Indications chirurgicales
La décision de poser une prothèse repose sur la convergence de trois éléments : une douleur invalidante persistante malgré 6 à 12 mois de traitement conservateur bien conduit, une dégradation radiologique avancée (pincement sévère, tête fémorale déformée), et une gêne fonctionnelle significative dans les activités de la vie quotidienne. L'âge seul n'est pas un critère — des PTH sont posées de 40 à 90 ans selon le tableau clinique.
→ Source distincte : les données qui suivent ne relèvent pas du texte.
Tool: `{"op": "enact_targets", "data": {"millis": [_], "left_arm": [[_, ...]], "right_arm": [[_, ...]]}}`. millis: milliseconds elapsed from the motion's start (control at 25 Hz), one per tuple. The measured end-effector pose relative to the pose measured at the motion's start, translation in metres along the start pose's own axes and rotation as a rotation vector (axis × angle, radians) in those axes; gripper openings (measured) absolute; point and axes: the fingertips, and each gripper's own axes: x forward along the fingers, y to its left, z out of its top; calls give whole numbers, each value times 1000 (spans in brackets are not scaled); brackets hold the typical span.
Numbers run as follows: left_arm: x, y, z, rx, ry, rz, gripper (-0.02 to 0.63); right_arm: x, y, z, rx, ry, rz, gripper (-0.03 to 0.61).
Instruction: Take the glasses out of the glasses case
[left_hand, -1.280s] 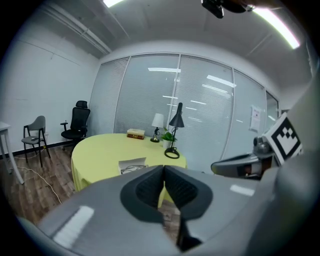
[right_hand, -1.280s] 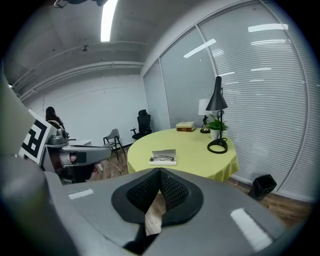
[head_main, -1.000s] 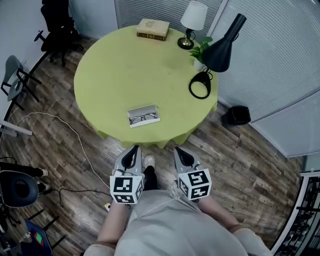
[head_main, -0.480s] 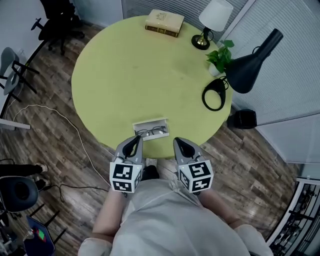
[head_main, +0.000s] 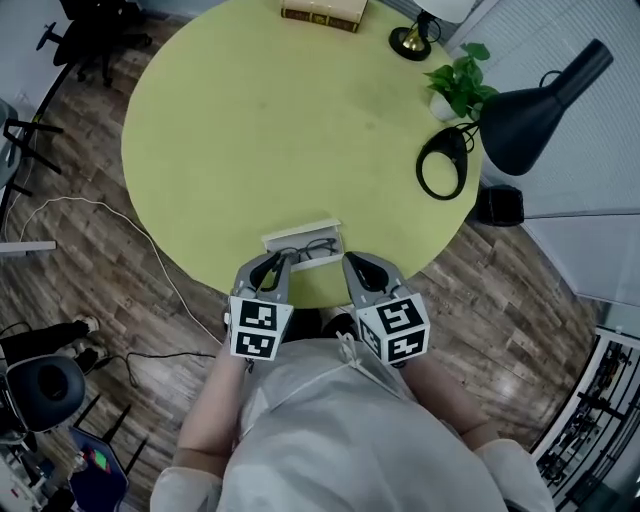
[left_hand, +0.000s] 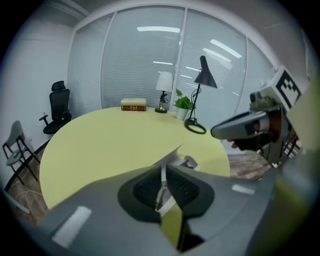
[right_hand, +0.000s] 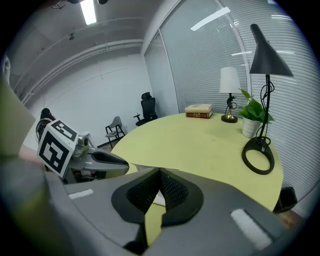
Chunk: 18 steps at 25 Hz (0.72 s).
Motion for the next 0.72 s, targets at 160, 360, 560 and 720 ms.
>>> {"op": "enact_targets", "data": {"millis": [160,360,560,720], "left_arm": [[19,-4,-13,85,105,-57,38],[35,-18,-14,202,179,-177,114],[50,-32,-20,328,270,-281,138],[59,-39,-27,382,348,-346,130]], "right_arm": [[13,-5,-11,10,33,5,-2],[19,-6,-21,30,66,6,-2],[20,-13,-29,51,88,-10,-2],[20,-21,-32,74,96,-26,0]]}}
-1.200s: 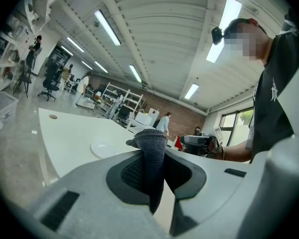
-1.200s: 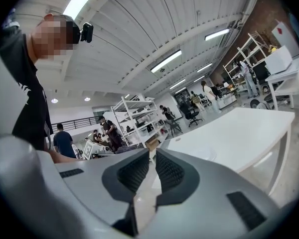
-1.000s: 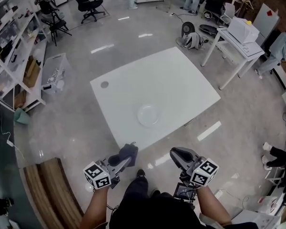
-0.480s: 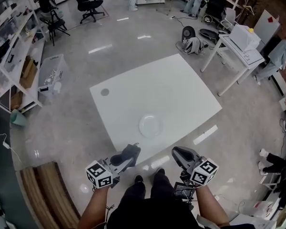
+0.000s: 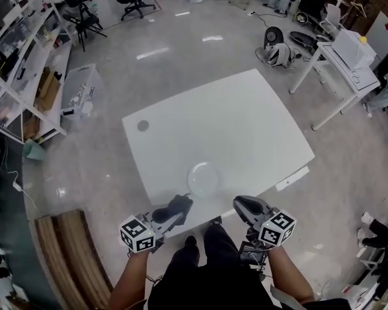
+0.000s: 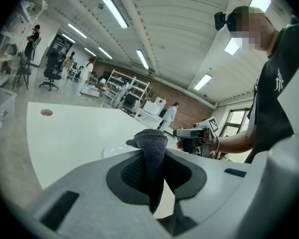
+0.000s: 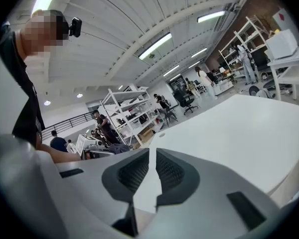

Prothèse cimentée vs non cimentée
| Caractéristique | Prothèse cimentée | Prothèse non cimentée |
|---|---|---|
| Fixation | Ciment acrylique (PMMA) entre l'implant et l'os | Ostéo-intégration directe (surface rugueuse ou revêtement hydroxyapatite) |
| Stabilité initiale | Immédiate — peut appuyer dès J1 | Progressive — nécessite 6 semaines de reprise osseuse |
| Population cible | Patient âgé (> 75 ans), os ostéoporotique, faible activité | Patient jeune ou actif (< 65-70 ans), bonne qualité osseuse |
| Longévité | Excellente chez le sujet âgé peu actif | Excellente chez le sujet actif (moins de descellement à long terme) |
| Révision | Plus difficile (décimentation) | Potentiellement plus aisée si stock osseux conservé |
Résultats à long terme
La prothèse totale de hanche est l'une des interventions chirurgicales dont les résultats sont les mieux documentés. Les registres nationaux (Suède, Australie, France) font état d'un taux de survie prothétique de 95 % à 15 ans. La satisfaction des patients est élevée : plus de 90 % rapportent une disparition ou une réduction majeure de la douleur, et un retour aux activités quotidiennes normales.
Rééducation post-opératoire
La rééducation après PTH s'étend sur environ 3 mois. Les premières semaines sont consacrées à la récupération des amplitudes articulaires et à la prévention des complications (luxation, phlébite). La kinésithérapie intensive démarrer à J1-J2 post-opératoire, avec levée précoce et reprise de la marche aidée. Entre la 3e et la 8e semaine, le travail de renforcement musculaire (fessiers, quadriceps) prend le dessus. La reprise d'une activité sportive douce (natation, vélo) est possible à 3 mois, les activités à impact modéré après 6 mois.
En résumé
La coxarthrose résulte d'une cascade physiopathologique impliquant métalloprotéases, perte de protéoglycanes et inflammation synoviale secondaire. Les principaux facteurs de risque — obésité (risque ×3), dysplasie, professions lourdes, génétique — guident la prévention. Le traitement conservateur associe kinésithérapie centrée sur les fessiers, perte de poids, Piascledine (remboursé en France pour la coxarthrose), infiltrations et AINS. Quand ce traitement est insuffisant, la prothèse totale de hanche offre des résultats remarquables avec 95 % de survie prothétique à 15 ans et plus de 90 % de satisfaction patient.